Mémoire CPU : maillon faible et exploitée par les cybercriminels
Jeff Wittich, Chief Product Officer chez Ampere
La faille d’Heartbleed et le ransomware WannaCry en 2017 ont un point commun : dans les deux cas, les cybercriminels ont exploité les failles de la mémoire tampon du processeur. Ces événements sont la preuve que la mémoire peut devenir un vecteur pour les cybercriminelles. L’étiquetage de la mémoire appliqué par le processeur apparait comme une solution prometteuse pour améliorer la sécurité de la mémoire et protéger les systèmes d’exploitation contre de tels risques.
Fonctionnement de l’étiquetage de la mémoire (memory-tagging) par le processeur
Le tagging de la mémoire par le processeur s'appuie sur deux niveaux qui intègrent à la fois des composants matériels et logiciels afin de protéger la mémoire dans sa globalité. Cette intégration garantit la sécurité de la mémoire en continu, sans nécessiter l'intervention d’un développeur au moment de l'exécution.
Sur le plan de l’infrastructure, chaque adresse mémoire [LD1] du CPU se voit attribuer une référence unique, soit une étiquette ou tag. Les pointeurs (pointer) reçoivent chacun le même tag, qui autorise l’accès à certaines zones de la mémoire. Avant qu’un pointeur puisse accéder à une adresse, le CPU vérifie que le tag corresponde. Si ce n’est pas le cas, le CPU lancera une alerte et interdira l’accès aux applications, aux appareils ou aux utilisateurs sans autorisation. Cette procédure ne nécessite aucune intervention de la part du programmeur, c’est ce qui rend l’étiquetage de la mémoire efficace et fiable pour lutter contre les cybercriminels.

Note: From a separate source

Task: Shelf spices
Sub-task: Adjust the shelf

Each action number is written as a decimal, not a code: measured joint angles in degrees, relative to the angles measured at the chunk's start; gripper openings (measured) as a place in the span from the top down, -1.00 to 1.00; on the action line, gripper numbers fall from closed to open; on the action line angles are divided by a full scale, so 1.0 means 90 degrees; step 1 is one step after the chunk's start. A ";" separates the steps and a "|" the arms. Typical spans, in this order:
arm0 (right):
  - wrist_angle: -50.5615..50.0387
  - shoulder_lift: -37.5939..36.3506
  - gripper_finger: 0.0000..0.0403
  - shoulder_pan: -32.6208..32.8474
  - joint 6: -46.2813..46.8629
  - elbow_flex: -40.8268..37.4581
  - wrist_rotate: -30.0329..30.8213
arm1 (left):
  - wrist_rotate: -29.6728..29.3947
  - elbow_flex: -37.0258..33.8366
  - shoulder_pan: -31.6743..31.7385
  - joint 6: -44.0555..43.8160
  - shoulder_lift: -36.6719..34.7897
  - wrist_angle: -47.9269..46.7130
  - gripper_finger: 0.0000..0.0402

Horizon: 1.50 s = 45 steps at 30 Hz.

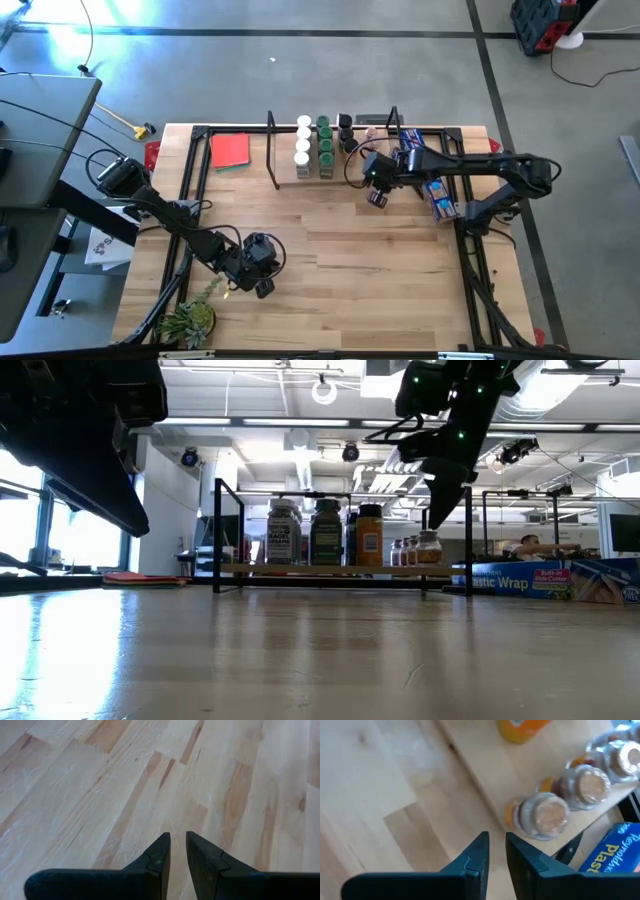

Les systèmes d'exploitation et les applications jouent un rôle important, surtout au niveau du logiciel d’étiquetage de la mémoire, car ils adaptent leur méthode au matériel. Une fois la configuration et la mise à jour des applications assurées, le logiciel peut assurer pleinement la fonction d’étiquetage de la mémoire du hardware.
[LD1]Les adresses mémoires servent de système de cartographie ou d'indexage, permettant au processeur de l'ordinateur d'accéder et de gérer efficacement les données stockées dans sa mémoire. Sans adresses mémoires, le processeur n'aurait aucun moyen de savoir où se trouvent les données dans la mémoire.
Exemple d’étiquetage de la mémoire par le processeur : pendant l'exécution du programme, le système vérifie si les tags des pointeurs correspondent aux tags des adresses mémoire respectives. Ce mécanisme de sécurité garantit l'intégrité des données et prévient les erreurs de mémoire critiques et les pannes d'application.
Les avantages d’étiquetage de la mémoire décuplés par les CPU
L’étiquetage de la mémoire par le processeur réduit considérablement la surface d'attaque pour les cybercriminels. Ce système d’authentification renforcée rend plus difficile la recherche de failles par les cybercriminels. Il prévient des risques fréquents tels que la surcharge de la mémoire tampon ou les erreurs d'utilisation après libération. Il rend les applications et les systèmes plus résilients face aux attaques potentielles, protège l'intégrité et la confidentialité des données et garantit la stabilité du système.
En outre, l’étiquetage de la mémoire s'intègre parfaitement dans le paysage de la sécurité et renforce les mesures existantes, comme les revues de code, les méthodes de programmation sécurisées et l'analyse des vulnérabilités. Les entreprises bénéficient ainsi d'une architecture de sécurité plus robuste qui leur permet de faire face efficacement aux risques d'attaques et de violations de sécurité fructueuses.
Comme le paysage des menaces évolue constamment et que le besoin de solutions de sécurité robustes pour la mémoire augmente, le recours à l’étiquetage de la mémoire par le CPU sera de plus en plus courant à l’avenir. Dans ce contexte, nous pouvons nous attendre à une amélioration du support matériel et à une standardisation des différentes architectures de CPU. Cette dernière faciliterait considérablement l'intégration de l’étiquetage de la mémoire dans des environnements multiples, ce qui permettrait de transférer les avantages dans différents domaines et de traiter les nouveaux risques. Plus la conception des CPU et la gestion de la mémoire s'amélioreront, plus les processus d’étiquetage de la mémoire seront efficaces et performants, devenant essentiels à la sécurité informatique moderne.